Ken Love, executive director of the Hawaii Tropical Fruit Growers Association, has invited to the festival around 20 agriculturalists from Japan as well as a few members of what Rupar characterized as that country’s equivalent to the USDA.

“We’re only allowed to sell Sharwil to particular states on the mainland,” Rupar said. “What we’re attempting to do is sell all of our varieties of avocado. Rather than having to jump through the hoops of our Food and Drug (Administration) and Department of Ag, we’re going to possibly see if Japan might be interested.”

He added that Hawaii collectively grows more than 9 million pounds of avocado annually, about 80 percent of it going to waste. On top of that, the state imports around 6 million pounds of the same fruit.
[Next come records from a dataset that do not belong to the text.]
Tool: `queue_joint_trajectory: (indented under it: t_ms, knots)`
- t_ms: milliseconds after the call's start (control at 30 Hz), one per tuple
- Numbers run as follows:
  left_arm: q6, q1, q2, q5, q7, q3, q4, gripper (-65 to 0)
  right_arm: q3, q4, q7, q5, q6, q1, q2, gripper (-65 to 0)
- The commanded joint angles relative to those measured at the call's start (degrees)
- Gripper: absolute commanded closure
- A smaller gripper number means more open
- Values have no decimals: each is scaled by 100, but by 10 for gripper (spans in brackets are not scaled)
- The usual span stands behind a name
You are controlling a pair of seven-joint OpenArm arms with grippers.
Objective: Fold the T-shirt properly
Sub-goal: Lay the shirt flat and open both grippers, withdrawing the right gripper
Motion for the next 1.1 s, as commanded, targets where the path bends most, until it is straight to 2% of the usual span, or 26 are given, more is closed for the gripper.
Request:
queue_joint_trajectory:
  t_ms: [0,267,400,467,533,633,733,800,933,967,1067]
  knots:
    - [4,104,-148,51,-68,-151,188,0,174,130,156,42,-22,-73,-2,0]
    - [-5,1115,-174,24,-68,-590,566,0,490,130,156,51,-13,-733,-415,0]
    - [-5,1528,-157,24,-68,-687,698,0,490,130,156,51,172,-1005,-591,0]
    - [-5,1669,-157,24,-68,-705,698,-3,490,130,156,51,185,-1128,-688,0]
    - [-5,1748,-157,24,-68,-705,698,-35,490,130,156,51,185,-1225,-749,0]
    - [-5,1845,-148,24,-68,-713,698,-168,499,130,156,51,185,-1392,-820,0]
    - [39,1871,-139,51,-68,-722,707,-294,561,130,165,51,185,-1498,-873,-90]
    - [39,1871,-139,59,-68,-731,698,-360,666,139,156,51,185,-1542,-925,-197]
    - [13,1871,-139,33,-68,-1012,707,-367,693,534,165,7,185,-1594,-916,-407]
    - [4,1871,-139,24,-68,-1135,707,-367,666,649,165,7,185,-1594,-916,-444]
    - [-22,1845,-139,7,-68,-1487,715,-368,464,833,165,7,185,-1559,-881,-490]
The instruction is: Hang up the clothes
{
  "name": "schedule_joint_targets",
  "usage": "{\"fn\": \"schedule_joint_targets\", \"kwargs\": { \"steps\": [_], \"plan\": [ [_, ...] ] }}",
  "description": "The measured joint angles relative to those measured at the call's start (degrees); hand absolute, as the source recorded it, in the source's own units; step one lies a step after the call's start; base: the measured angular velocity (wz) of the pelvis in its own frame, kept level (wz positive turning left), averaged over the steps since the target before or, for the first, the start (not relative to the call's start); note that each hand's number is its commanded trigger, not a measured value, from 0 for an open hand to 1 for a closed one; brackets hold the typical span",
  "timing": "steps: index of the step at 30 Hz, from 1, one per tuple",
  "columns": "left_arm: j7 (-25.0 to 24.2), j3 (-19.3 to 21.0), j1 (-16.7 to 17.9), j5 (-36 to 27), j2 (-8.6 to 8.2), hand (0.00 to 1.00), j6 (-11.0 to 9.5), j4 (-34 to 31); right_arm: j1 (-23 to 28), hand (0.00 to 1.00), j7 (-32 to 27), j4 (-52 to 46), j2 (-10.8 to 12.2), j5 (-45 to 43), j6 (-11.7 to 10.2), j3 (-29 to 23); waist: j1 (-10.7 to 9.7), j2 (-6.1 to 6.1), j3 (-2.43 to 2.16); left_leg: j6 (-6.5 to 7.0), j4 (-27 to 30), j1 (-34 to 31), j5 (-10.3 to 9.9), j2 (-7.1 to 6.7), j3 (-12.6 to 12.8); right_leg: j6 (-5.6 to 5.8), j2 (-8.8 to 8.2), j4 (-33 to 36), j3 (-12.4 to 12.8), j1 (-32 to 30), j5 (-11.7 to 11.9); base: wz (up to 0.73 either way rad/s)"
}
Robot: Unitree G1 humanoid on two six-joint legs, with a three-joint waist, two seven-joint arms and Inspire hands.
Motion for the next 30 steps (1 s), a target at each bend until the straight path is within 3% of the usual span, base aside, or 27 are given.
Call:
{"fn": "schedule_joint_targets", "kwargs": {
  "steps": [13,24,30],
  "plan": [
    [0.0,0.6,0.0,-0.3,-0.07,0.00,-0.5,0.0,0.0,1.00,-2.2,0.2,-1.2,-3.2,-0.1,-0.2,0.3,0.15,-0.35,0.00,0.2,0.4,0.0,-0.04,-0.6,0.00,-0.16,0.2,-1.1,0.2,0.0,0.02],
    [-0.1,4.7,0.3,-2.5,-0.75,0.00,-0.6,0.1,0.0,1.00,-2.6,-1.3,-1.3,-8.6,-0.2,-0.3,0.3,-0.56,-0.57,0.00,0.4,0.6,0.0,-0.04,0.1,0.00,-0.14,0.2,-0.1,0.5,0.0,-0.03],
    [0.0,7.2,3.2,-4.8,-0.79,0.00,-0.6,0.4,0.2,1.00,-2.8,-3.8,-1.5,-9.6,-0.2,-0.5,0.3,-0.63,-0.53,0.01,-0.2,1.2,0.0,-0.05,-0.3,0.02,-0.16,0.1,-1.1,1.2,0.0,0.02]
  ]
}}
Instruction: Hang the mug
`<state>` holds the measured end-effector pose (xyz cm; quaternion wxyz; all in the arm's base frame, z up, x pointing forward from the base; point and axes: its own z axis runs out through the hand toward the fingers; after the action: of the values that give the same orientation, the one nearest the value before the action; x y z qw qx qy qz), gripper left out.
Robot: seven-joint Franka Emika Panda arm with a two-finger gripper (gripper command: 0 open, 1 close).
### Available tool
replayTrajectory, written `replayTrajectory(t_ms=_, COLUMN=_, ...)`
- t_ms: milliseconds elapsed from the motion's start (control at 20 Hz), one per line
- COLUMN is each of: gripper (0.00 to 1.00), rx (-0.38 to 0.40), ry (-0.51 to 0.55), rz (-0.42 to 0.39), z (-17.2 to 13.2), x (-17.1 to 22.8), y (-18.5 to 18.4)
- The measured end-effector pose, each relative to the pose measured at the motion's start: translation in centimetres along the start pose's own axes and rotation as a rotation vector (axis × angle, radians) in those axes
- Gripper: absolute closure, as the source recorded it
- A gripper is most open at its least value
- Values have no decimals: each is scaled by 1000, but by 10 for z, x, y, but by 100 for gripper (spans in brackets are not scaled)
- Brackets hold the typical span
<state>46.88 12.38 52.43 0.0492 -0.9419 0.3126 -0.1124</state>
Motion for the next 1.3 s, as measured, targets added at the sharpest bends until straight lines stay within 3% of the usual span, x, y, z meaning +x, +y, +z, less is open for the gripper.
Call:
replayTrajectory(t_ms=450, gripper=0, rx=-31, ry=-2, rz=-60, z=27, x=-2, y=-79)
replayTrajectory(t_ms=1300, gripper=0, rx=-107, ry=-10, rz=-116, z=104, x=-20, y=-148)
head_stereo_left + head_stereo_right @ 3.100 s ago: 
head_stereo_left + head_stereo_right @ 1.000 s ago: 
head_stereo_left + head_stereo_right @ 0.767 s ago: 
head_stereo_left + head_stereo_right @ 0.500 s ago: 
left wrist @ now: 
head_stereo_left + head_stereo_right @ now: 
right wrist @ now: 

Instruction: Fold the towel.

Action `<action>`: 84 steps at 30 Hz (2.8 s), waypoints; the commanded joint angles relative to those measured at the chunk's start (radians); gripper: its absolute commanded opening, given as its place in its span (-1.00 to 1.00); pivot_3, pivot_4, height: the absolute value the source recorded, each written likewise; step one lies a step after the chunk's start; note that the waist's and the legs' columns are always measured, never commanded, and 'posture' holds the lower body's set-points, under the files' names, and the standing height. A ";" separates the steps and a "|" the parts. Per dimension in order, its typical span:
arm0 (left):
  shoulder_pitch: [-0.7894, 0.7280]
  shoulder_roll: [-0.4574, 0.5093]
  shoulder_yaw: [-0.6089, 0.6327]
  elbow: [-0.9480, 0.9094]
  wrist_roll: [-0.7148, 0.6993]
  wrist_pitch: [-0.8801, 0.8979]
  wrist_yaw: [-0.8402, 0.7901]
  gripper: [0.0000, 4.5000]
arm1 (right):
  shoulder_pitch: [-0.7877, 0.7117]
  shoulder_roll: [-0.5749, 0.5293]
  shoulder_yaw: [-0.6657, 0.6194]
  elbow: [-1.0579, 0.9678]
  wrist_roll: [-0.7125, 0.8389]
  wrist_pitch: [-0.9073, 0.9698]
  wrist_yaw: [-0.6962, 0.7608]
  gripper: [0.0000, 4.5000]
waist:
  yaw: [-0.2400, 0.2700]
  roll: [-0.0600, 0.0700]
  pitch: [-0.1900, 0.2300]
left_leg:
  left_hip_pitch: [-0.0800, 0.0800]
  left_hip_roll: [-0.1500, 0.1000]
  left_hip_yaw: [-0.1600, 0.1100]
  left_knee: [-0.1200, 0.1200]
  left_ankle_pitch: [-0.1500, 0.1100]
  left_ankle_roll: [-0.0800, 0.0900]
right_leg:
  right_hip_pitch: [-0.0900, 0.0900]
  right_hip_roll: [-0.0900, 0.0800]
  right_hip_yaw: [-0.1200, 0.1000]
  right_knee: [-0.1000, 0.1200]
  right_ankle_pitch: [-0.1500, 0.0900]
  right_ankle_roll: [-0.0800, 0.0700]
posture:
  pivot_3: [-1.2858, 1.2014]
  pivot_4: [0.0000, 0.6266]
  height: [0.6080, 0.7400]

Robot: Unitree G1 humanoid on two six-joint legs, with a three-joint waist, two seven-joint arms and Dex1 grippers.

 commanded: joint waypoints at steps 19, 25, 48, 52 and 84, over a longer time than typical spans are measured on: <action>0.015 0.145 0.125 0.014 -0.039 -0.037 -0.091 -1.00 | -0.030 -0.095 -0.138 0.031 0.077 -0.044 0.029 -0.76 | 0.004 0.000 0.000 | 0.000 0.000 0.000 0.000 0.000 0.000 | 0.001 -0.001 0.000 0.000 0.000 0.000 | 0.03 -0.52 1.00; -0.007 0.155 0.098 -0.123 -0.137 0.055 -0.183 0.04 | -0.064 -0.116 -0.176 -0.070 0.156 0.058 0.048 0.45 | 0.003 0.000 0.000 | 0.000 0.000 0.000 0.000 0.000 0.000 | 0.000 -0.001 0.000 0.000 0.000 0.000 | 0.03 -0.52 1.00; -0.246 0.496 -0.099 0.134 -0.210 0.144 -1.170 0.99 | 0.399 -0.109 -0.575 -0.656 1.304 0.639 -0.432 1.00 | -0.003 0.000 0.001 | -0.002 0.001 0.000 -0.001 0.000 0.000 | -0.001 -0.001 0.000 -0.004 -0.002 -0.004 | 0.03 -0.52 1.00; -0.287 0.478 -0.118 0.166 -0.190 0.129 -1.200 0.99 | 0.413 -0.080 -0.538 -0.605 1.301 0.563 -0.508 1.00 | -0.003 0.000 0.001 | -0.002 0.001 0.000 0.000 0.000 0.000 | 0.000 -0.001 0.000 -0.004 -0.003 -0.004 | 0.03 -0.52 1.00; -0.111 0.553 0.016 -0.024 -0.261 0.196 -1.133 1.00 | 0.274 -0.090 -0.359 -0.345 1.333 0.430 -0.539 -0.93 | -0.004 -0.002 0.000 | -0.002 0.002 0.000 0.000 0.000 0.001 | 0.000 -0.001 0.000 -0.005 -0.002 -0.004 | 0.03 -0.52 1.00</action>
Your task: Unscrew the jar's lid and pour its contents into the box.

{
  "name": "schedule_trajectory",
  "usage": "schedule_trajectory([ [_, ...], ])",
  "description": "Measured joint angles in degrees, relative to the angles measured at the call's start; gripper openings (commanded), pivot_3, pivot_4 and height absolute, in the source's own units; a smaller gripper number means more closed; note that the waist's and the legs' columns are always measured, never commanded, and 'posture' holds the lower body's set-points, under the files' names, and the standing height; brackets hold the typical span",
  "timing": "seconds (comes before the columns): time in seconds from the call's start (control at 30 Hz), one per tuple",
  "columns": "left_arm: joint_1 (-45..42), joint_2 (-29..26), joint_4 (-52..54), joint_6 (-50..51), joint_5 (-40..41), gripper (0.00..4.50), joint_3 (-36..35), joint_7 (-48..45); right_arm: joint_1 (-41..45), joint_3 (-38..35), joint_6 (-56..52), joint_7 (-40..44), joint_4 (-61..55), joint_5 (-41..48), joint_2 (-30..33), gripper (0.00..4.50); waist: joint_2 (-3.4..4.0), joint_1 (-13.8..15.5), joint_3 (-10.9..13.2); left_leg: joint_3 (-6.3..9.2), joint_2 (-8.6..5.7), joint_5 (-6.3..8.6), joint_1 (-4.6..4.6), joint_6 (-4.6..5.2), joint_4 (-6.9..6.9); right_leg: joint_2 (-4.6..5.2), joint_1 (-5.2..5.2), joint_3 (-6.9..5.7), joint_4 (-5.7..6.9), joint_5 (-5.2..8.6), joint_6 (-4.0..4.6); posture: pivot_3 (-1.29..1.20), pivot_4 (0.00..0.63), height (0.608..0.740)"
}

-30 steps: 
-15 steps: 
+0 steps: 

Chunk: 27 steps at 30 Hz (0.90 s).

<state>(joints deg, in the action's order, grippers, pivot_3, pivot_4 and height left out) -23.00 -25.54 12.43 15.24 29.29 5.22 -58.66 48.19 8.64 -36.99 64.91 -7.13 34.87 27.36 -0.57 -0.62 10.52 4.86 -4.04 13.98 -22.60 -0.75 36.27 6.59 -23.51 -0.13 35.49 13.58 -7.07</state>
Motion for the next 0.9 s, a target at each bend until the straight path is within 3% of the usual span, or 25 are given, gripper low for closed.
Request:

“It’s absolutely ridiculous,” Rupar continued. “So we really want to open up our markets.”

That doesn’t mean Hawaii growers won’t continue to pack and ship Sharwil to the mainland or try to expand sale varieties within national borders. But it does mean the festival will be a showcase of sorts to ship west instead of east, and potentially in considerably greater quantity.

To help accomplish that goal, the Sanctuary of Mana Kea Gardens thought to get creative with its marketing strategy. What the organization came up with is the superhero-themed “Avocadra,” representative of all of Hawaii’s hundreds of varieties of avocado.

An animated rendering of the fictional figure by a former Marvel artist depicts the green-clad Avocadra on the flyer for the festival. Her character will have a hard skin and a heart of gold, Rupar explained.

“We’re trying to figure out exactly what type of superpowers she has,” he said. “We want to get kids involved and co-create something that a young person could (identify with), overcoming being bullied and still have a sense of compassion for other people.”

A 20-year-old woman will portray Hawaii’s agricultural heroine at the festival clad in a $500 costume commissioned from a shop in Hollywood — the future and fate of Hawaii avocados in Japan at least partially in her hands.